(Beginning of SUPPLIED DATA)

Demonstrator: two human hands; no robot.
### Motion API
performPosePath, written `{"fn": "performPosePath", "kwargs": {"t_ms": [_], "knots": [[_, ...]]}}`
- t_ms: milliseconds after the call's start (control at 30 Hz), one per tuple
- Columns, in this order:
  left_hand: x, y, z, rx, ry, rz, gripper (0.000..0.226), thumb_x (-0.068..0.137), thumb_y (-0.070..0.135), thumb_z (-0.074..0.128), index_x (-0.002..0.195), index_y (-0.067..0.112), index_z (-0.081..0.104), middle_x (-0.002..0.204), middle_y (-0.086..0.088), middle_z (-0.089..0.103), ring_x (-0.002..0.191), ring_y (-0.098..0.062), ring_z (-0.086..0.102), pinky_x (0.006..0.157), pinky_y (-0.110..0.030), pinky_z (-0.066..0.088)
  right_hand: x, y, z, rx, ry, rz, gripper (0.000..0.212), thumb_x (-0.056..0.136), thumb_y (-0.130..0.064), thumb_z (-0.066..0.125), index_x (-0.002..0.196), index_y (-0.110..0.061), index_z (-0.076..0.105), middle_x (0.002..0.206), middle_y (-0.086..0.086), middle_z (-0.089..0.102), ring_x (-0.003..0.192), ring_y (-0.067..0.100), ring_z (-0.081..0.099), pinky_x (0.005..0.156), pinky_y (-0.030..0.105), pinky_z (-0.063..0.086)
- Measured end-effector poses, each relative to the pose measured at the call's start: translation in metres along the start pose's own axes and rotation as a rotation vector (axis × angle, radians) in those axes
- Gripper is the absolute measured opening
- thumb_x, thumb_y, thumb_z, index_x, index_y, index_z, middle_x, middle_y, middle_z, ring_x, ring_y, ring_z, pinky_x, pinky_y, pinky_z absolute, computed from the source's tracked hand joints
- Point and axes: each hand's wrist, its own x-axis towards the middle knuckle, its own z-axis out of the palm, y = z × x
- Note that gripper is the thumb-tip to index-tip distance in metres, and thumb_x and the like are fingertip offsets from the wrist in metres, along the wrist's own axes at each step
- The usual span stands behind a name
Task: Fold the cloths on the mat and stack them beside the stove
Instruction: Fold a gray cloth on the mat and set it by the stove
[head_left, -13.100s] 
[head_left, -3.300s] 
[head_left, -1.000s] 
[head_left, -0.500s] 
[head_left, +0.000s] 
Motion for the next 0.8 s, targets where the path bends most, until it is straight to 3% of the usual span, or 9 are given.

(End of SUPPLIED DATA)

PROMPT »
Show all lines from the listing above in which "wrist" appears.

RESPONSE AREA »
- Point and axes: each hand's wrist, its own x-axis towards the middle knuckle, its own z-axis out of the palm, y = z × x
- Note that gripper is the thumb-tip to index-tip distance in metres, and thumb_x and the like are fingertip offsets from the wrist in metres, along the wrist's own axes at each step

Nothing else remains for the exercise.